“E eu com isso”?

Lá fora o mundo parecia desabar.

A Rússia teimava em continuar a guerra contra a vizinha Ucrânia. Não havia solução para terminar o conflito.

Israel persistia naquela guerra ensandecida dizendo que iria exterminar os terroristas do Hamas. E os pobres palestinos não tinham outra pátria para se mudar.

Aqui dentro de nossas fronteiras não havia jeito de erradicar a corrupção.  Políticos ambiciosos levam polpudas somas de dinheiro em suas cuecas. Dizendo: “isso não é meu!”

Todos os tipos de maracutaias eram feitas à mercê da impunidade.  E quem dizia que iria punir adeus cadeia. Aqueles de colarinhos brancos e engomados zombam das leis.

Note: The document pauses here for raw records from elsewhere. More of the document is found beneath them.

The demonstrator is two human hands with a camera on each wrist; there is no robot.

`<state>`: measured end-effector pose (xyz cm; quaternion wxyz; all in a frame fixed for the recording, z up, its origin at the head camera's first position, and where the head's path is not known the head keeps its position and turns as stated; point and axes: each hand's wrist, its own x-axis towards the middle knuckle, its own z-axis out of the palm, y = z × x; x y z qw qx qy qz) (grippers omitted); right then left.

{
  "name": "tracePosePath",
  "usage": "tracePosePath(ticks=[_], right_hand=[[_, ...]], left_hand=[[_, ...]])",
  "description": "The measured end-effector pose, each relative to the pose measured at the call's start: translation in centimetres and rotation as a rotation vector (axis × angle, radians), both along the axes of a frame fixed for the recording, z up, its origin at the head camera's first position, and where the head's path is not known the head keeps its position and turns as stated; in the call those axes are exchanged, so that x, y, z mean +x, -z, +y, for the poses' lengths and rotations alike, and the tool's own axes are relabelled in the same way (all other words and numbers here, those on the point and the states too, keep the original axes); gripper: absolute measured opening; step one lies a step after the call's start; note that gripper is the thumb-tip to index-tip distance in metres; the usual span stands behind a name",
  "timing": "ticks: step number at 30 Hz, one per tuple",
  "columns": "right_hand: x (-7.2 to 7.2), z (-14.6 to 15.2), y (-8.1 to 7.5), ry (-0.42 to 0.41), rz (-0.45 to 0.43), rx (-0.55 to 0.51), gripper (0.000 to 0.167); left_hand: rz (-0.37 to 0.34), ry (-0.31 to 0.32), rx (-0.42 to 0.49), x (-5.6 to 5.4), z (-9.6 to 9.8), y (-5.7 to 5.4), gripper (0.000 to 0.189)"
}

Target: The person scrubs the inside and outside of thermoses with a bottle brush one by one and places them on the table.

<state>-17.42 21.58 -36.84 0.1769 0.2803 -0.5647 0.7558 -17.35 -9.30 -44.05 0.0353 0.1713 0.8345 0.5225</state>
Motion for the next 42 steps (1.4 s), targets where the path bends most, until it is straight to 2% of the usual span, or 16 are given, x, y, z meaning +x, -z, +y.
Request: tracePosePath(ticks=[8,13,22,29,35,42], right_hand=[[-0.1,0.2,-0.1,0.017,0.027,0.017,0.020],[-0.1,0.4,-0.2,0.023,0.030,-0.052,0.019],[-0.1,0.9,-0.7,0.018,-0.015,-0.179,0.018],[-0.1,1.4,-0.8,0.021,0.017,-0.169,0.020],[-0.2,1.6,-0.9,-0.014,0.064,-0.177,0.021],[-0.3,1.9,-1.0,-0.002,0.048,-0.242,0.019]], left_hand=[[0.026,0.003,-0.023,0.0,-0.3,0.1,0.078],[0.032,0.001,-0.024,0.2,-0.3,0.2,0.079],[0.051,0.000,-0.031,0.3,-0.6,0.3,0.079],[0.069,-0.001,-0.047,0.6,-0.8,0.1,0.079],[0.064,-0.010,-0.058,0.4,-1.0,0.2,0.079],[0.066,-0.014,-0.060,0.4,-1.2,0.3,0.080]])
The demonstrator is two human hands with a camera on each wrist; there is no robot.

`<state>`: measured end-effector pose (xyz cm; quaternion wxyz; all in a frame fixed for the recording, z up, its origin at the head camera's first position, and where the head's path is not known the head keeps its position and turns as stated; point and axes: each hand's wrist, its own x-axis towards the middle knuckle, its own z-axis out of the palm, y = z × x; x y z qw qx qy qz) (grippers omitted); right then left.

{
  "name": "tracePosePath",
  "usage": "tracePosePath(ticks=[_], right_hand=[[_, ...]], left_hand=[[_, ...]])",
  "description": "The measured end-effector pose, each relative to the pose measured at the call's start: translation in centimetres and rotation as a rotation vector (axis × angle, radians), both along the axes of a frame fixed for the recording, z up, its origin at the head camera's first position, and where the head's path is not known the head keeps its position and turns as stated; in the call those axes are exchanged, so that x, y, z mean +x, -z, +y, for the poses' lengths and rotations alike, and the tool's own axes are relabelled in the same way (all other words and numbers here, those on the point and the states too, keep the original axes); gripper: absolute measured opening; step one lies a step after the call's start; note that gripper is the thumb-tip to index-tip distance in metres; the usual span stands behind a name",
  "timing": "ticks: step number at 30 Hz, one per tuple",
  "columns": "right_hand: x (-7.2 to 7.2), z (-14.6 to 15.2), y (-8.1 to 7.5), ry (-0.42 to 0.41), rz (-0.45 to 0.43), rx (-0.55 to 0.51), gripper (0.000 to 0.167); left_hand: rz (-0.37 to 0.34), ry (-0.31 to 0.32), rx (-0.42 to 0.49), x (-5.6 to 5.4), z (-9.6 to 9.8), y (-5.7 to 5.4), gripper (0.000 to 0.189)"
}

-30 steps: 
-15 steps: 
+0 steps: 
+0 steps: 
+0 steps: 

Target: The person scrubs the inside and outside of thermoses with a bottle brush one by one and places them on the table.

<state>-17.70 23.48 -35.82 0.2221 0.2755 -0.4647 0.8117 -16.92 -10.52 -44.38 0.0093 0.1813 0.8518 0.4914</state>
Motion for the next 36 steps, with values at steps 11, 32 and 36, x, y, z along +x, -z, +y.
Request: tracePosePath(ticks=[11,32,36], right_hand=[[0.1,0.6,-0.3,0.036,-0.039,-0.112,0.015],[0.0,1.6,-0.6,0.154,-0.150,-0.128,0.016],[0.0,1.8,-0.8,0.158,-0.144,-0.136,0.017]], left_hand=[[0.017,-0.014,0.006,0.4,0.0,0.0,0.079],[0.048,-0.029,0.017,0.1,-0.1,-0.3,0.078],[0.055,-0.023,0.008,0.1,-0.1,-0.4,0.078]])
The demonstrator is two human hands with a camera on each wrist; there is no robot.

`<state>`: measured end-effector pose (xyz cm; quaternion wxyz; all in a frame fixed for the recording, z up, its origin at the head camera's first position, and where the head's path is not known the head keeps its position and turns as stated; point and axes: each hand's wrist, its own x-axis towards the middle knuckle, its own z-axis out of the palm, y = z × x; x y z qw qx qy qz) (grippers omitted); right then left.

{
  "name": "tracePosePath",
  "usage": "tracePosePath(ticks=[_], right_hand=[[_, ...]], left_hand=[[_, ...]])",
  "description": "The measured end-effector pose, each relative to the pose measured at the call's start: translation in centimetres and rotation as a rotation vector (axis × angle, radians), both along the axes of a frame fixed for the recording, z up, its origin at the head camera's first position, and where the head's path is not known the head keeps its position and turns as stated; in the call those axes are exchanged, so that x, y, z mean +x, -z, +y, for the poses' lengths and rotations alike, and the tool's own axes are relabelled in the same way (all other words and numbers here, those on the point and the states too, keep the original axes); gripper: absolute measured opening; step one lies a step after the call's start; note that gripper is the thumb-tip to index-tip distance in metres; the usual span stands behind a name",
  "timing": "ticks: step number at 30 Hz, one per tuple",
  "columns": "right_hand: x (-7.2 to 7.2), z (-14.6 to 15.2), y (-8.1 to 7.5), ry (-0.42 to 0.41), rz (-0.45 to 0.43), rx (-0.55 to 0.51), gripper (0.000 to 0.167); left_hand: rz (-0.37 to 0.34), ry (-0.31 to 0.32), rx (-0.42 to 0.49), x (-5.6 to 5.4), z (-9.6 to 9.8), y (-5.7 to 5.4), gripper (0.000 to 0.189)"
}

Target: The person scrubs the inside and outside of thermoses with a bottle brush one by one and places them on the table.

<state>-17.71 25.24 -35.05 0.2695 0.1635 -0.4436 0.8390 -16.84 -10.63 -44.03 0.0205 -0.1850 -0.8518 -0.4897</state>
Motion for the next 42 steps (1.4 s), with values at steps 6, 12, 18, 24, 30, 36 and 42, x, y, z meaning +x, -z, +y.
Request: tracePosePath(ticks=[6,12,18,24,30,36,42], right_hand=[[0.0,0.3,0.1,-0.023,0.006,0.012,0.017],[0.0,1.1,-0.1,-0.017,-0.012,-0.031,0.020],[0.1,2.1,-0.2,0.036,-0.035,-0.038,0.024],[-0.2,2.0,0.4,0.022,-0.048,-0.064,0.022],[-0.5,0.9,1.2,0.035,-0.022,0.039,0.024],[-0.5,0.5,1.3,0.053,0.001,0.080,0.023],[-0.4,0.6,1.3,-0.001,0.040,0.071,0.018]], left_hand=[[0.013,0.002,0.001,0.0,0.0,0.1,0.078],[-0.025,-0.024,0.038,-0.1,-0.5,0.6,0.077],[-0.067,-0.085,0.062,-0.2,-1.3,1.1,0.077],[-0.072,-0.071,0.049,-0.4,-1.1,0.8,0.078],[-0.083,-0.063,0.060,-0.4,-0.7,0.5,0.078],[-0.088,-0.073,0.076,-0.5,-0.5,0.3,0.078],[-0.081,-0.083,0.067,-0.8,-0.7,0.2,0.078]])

E quem paga cadeia são aqueles pobres ladrõezinhos pés de chinelo.  Que furtam as penosas para matar a fome dos filhotinhos. E não têm como se livrar da borduna do guarda.

Naquela hora madrugada Chico da dona Aninha acordou à hora costumeira.

Mal teve tempo para dormir. No dia de ontem uma trabalheira o fez cair na cama sem sequer ir ao chuveiro. Dona Ana, também conhecida pelo diminutivo, por seu tamainho diminuto. Nem se queixou daquele odor de sovaco vencido. E ela amava seu marido. Como era extremamente devotada a sua família. Aos seus dez filhos. Uma escadinha que começava no Pedrinho. Seguia pela Alice. E ia adiante até chegar aquela bebezinha de colo nascida no derradeiro dezembro.

Era um pelos dez rebentos. Chico ajudava no que podia no cuidar dos filhos.  Era um pai extremado. Zeloso de sua prole. Embora dois deles fossem adotados ainda novinhos.

Chico amanhecia antes das quatro da madruga já no curral. Umas vaquinhas tatus com cobra já o esperavam famintas com o leite derramando de suas tetas. A produção era suficiente para alimentar suas crias. Os bezerrinhos ficavam com fome.

Uma vez terminada a ordenha Chico ia tomar seu cafezinho magro.  Não teve como tomar antes.  Aninha, naquela hora madrugada, acabava de trocar as fraldas das menorzinhas. Chiquinha chorava no seu bercinho enquanto a lindinha da Alice dormia um soninho bem saboroso.

Chico, já antes das nove, já estava em outra ocupação. A porcada faminta grunhia de fome no enlameado mangueiro. Ali tinha espaço bem maior do que no chiqueiro. Onde os porcos tinham como se lambuzar naquele barro viscoso.

A pastaria tinha de ser roçada. Um capinzal apetitoso era fonte de alimentação das vacas.

Chico não tinha parança. Desdobrava-se em mais de mil sendo apenas um.

À hora do almoço tirava um cochilo. Que durava alguns minutos apenas. A sua filhinha mais nova, no seu colo, fechava os olhinhos de sono.

Mas Chico não tinha tempo para o desfrute. Antes da uma da tarde já estava de enxada em punho. Com ela limpava o rego d’água. Um corguinho de águas límpidas tocava um carneiro. Que fazia tlec tlec levando água limpa até a caixa d’água por cima da laje da casa.

Lá pelas três da tarde Chico voltava ao curral. Era a segunda tirada de leite do dia. Cochos cheios de milho picado satisfaziam a fome da vacada.

Antes da cinco da tarde Chico tirava um tempinho pra ir à cidade. Montando a velha mula branca uma hora depois já estava de volta. Ainda lhe sobravam uma penca de coisas a fazer.

Era hora da janta quando o visitei. Por volta da volta das seis da tarde.

Dona Aninha já estava com comida prontinha. Com seus filhos ao derredor de uma mesona enorme.

Assentei-me ao lado do amigo Chico. Foi ele quem fez uma breve oração em agradecimento pela comida que nos foi servida e pela família que ajudou a construir.

Já era quase noite quando me despedi.

Comentei sobre os fatos da atualidade. Sobre a eleição de um novo Sumo Pontífice. Sobre aquele conclave que estava por escolher o novo Papa.  A guerra entre a Ucrânia e a Rússia não dava sinais de terminar.  Israel ainda tinha a intenção de exterminar os terroristas do Hamas. O presidente norte americano, cujo instinto belicoso se mostrava a olhos vistos, ameaçava a paz no mundo inteiro.

Chico, mostrando insatisfação com minha prosa ruim, simplesmente me disse: “e eu com isso. Tenho mais que trabalhar e cuidar de minha família que precisa de mim. O resto que se dane.”

Deixei aquela linda família pensando no dito do Chico.  Não é que ele está coberto de razão?